Ad
related to: unusual background images
Search results
Results from the WOW.Com Content Network
A cow with antlers atop a power line pole. Wikipedia contains other images and articles that are similarly shocking or udderly amoosing.. Of the over six million articles in the English Wikipedia there are some articles that Wikipedians have identified as being somewhat unusual.
Felice Beato (c. 1832 – 29 January 1909), also known as Felix Beato, [note 1] was an Italian–British photographer. He was one of the first people to take photographs in East Asia and one of the first war photographers.
The Seeburg 1000 background music system (1959 to mid-1980s) used 9-inch, 16-rpm records with an unusual 2-inch center hole. Each record had a capacity of about 40 minutes per side. [citation needed] 9.8 in (25 cm)
1593 transported soldier legend: Folk legend of a soldier who fell asleep in Manila and woke up in Mexico City.: Baltic Sea anomaly: Looks like someone left their Millennium Falcon underwater.

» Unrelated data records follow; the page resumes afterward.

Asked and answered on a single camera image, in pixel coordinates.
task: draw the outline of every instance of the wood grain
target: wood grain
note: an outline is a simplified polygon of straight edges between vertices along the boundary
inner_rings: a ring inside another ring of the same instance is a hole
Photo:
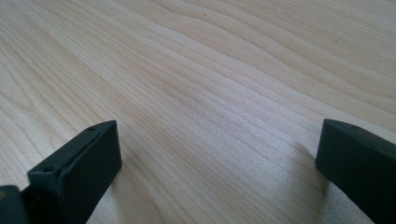
[[[1,0],[0,185],[116,119],[89,223],[371,223],[316,169],[321,122],[395,143],[396,5]]]

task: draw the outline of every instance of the black plastic piece
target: black plastic piece
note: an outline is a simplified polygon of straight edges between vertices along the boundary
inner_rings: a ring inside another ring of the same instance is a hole
[[[375,223],[396,223],[396,146],[325,119],[316,166]]]
[[[120,168],[117,122],[86,129],[28,172],[21,196],[29,223],[85,223]]]
[[[0,223],[29,223],[20,191],[15,186],[0,187]]]

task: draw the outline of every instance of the light wood tabletop
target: light wood tabletop
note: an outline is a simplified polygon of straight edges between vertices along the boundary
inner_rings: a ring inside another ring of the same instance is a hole
[[[0,0],[0,185],[118,122],[89,223],[372,223],[323,119],[396,143],[392,0]]]

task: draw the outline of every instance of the black object edge
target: black object edge
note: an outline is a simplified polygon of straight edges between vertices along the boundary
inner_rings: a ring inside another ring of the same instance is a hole
[[[362,128],[325,119],[316,166],[375,223],[396,223],[396,146]]]
[[[85,223],[120,168],[117,122],[96,124],[30,170],[31,185],[21,196],[16,187],[6,189],[22,203],[0,199],[0,213],[3,207],[18,207],[27,217],[24,223]],[[5,217],[5,223],[20,223],[11,218]]]

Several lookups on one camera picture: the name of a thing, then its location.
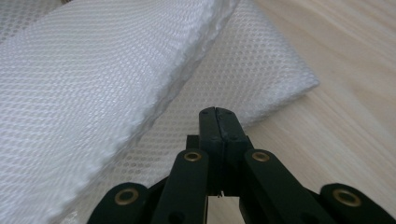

Fenton's pictures during the Crimean War were one of the first cases of war photography, with Valley of the Shadow of Death considered "the most eloquent metaphor of warfare" by The Oxford Companion to the Photograph. [13] [14] [s 3] Sergeant Dawson and his Daughter: 1855 Unknown; attributed to John Jabez Edwin Mayall [15] Unknown [e]
A computer screen showing a background wallpaper photo of the Palace of Versailles A wallpaper from fractal. A wallpaper or background (also known as a desktop background, desktop picture or desktop image on computers) is a digital image (photo, drawing etc.) used as a decorative background of a graphical user interface on the screen of a computer, smartphone or other electronic device.
Get AOL Mail for FREE! Manage your email like never before with travel, photo & document views. Personalize your inbox with themes & tabs. You've Got Mail!
An image of the former El Toro Marine Corps Air Station appeared upside down and flipped left to right on film after being projected through the tiny hole in the hangar's metal door. The "film" is a 32 feet (9.8 m) by 111 feet (34 m) piece of white fabric covered in 20 gallons (75.71 liters) of light-sensitive emulsion as the "negative".